Association Between LE8 and Incident Stroke, Dementia, and Late-Life Depression

The unadjusted incidence for stroke, dementia, and late-life depression also differed significantly across cardiovascular health categories (Table 2). The cumulative number of separate outcomes of stroke, dementia, and late-life depression during the total 5 years of follow-up is shown in eFigure 5A. Multivariable Cox proportional hazard models adjusting for age, sex, race, ethnicity, myocardial infarction, atrial fibrillation, and social deprivation showed that poorer cardiovascular health was associated with increased risk of experiencing each of these outcomes (p for trend across all comparisons <0.001 for stroke and late-life depression and 0.02 for dementia, eTable 5). Other covariate models were also significant (eTable 5).

Replication in All of Us

In All of Us, among the 413,477 participants, 68,407 had available data for analysis after relevant exclusions (Figure 1). As for the UKB and shown in eFigure 1B, LE8 scores were normally distributed before standardization, with a mean (SD) of 73 (16). Over a mean (SD) follow-up time of 2.9 (1.41) years, the unadjusted cumulative incidence of the poor brain health composite outcome was 2.8% (95% CI 2.50–3.10 [378 events]), 6% (95% CI 5.76–6.22 [2,456 events]), and 9.7% (95% CI 9.24–10.24 [1,331 events]) for participants with optimal, intermediate, and poor cardiovascular health, respectively (unadjusted p value <0.001). In the fully adjusted multivariable Cox proportional hazard regression analysis (model 3), participants with intermediate cardiovascular health had a 35% increased risk of the poor brain health composite outcome (HR 1.35; 95% CI 1.21–1.51), while those with poor cardiovascular health had almost twice the risk of experiencing the poor brain health composite outcome (HR 1.94; 95% CI 1.72–2.18), relative to participants with optimal cardiovascular health (p for trend across both comparisons <0.001). Results from the other models were comparable (Table 3). Figure 2B shows the cumulative number of poor brain health composite outcomes during the 5-year follow-up period. The unadjusted incidence for stroke, dementia, and late-life depression differed significantly across cardiovascular health categories, as summarized in Table 2 (unadjusted p value <0.001). The fully adjusted multivariable Cox proportional hazard model showed that poorer cardiovascular health was significantly associated with increased risk of experiencing stroke and late-life depression when compared with optimal cardiovascular health (eTable 4) but was not significantly associated with incident dementia (all models p > 0.4). eFigure 5B shows the cumulative number of stroke, dementia, and late-life depression events during the 5-year follow-up period in the replication cohort. Finally, in sensitivity analysis, there was no evidence of significant interactions between the LE8 and racial and ethnic categories (all p > 0.05) for the composite outcome, stroke, dementia, and late-life depression (eFigure 4B).

Secondary Analysis

Figure 3 presents the association results between the individual components of the LE8 and both the primary and secondary outcomes of interest. Except for non-HDL cholesterol and blood pressure, all LE8 components were linked to the combined risk of stroke, dementia, and disability. The strongest associations with the composite outcome were observed for smoking, sleep duration, and BMI. Notably, evaluating each component of the composite outcome separately, revealed blood pressure as a major determinant of stroke risk, underscoring the well-established link between high blood pressure and cerebrovascular disease. For dementia, the most significant factors were sleep duration and physical activity, while smoking and sleep duration were paramount for late-life depression. Of interest, higher blood pressure levels were associated with a lower risk of late-life depression. This counterintuitive finding suggests cautious interpretation, proposing that individuals with higher blood pressures might receive better medical attention, including more frequent clinical visits for blood pressure management and antihypertensive medication monitoring.
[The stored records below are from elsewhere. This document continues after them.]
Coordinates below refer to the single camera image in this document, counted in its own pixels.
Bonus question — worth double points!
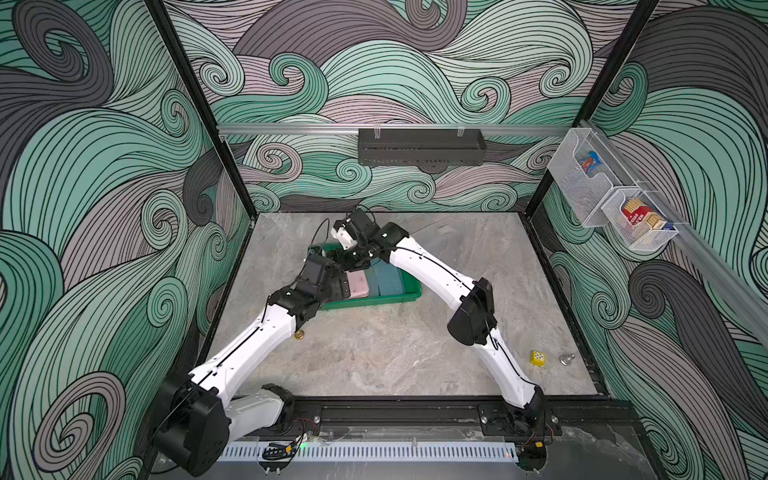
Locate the opaque pink pencil case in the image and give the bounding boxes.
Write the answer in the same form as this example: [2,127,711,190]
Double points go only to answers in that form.
[347,270,370,299]

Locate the teal ribbed pencil case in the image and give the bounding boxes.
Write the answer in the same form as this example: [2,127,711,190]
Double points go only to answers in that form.
[365,261,404,297]

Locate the green storage tray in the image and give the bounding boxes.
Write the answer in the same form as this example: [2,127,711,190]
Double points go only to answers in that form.
[321,259,422,310]

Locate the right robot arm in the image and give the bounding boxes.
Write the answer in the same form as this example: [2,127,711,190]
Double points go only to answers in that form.
[330,209,545,435]

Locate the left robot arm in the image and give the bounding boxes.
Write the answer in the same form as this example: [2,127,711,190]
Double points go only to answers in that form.
[149,253,346,477]

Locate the yellow die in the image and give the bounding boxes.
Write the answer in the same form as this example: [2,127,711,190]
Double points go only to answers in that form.
[530,350,547,367]

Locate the small silver weight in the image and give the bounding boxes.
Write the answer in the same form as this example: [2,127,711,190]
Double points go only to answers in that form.
[559,354,576,366]

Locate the blue red item in bin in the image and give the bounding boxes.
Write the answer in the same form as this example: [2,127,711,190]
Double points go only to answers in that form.
[578,150,603,178]

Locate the red yellow boxes in bin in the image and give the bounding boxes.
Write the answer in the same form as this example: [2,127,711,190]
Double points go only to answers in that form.
[621,198,674,231]

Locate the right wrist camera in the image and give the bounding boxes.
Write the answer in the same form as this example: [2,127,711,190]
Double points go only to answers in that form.
[331,220,357,250]

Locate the black wall shelf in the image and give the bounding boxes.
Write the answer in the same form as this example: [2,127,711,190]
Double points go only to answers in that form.
[357,129,488,169]

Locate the white slotted cable duct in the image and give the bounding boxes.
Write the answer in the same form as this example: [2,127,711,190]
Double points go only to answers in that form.
[218,442,518,464]

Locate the aluminium rail back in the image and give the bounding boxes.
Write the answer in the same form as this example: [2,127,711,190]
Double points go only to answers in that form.
[217,122,571,137]

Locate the aluminium rail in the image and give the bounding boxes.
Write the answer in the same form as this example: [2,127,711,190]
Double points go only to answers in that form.
[579,120,767,346]
[217,122,571,137]

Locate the clear wall bin upper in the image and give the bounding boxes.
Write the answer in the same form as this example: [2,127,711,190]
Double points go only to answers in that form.
[548,128,618,228]

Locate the clear wall bin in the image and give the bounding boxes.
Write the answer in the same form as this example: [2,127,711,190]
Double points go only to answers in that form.
[548,128,618,228]
[601,187,678,252]

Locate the clear wall bin lower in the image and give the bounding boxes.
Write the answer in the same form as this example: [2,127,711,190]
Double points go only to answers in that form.
[601,187,678,252]

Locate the aluminium rail right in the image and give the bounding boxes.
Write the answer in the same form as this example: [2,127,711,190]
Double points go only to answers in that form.
[579,120,767,346]
LE8 was modelled as a continuous, standardized variable. HDL = high-density lipoprotein; OR = odds ratio. Adjusted for age, sex, and ethnicity.

Discussion

We conducted a large observational study to evaluate the extent to which cardiovascular health optimization during middle age influences brain health later in life. We ascertained cardiovascular health using the American Heart Association LE8, a well-validated and widely used research and public health tool intended to capture cardiovascular health (not disease) through 8 known modifiable risk factors for cardiovascular disease. Following recent statements from the American Heart Association and the American Academy of Neurology,^31-33 we used a novel and clinically relevant composite poor brain health outcome that captures a collection of highly prevalent neurologic conditions that significantly modify quality of life and overall survival. We found that, in ∼400,000 middle-aged adults without a history of cerebrovascular disease and depression, poorer LE8 profiles were significantly associated with an increased risk of a composite outcome of incident stroke, dementia, or late-life depression. It is important that among the different components of the LE8, smoking, sleep, and body mass index were the most strongly associated with the composite of poor brain health. Finally, this increased risk was observed equally across all racial and ethnic groups.
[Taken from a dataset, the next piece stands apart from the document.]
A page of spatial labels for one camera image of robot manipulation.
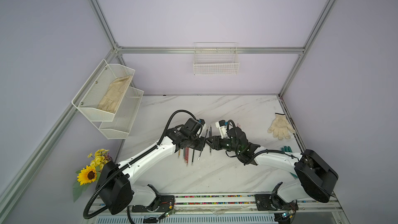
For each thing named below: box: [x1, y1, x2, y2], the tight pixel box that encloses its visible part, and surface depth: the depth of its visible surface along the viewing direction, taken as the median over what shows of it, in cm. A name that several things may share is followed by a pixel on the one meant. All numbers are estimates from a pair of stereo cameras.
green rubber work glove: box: [281, 145, 293, 153], surface depth 93 cm
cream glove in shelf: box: [97, 74, 133, 114], surface depth 80 cm
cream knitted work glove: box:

Our study provides important new evidence related to the role of cardiovascular health optimization in improving long-term outcomes that capture the full spectrum of brain functions and associated wellbeing. Along these lines, recent statements by the American Heart Association and the American Academy of Neurology emphasize the need to advance research focused on brain health considered broadly. Approximately 1 in 5 Americans aged 65 years or older live with mild cognitive impairment and 1 in 7 have dementia.³⁴ It is important that it is estimated that by 2050, the number of persons with dementia will triple.³⁵ In line with this new research framework and public health necessity, we evaluated a composite outcome that in addition to stroke, which is well-known to relate to cardiovascular risk factors, also includes dementia and late-life depression. The connection between cardiovascular health and dementia is well illustrated by SPRINT-MIND,³⁶ a large clinical trial that evaluated intensive blood pressure reduction vs standard treatment among almost 10,000 adults 50 years or older with hypertension. They found that aggressive blood pressure reduction significantly reduced the risk of a composite of mild cognitive impairment and probable dementia. In line with these data, our study found that poor cardiovascular health was associated with an increased risk of developing dementia. However, these results were not replicated in AoU, possibly due to power limitations and to the absence of the sleep and physical activity components in the AoU LE8, which our analysis indicates are key drivers of the association between LE8 and dementia risk in the UKB.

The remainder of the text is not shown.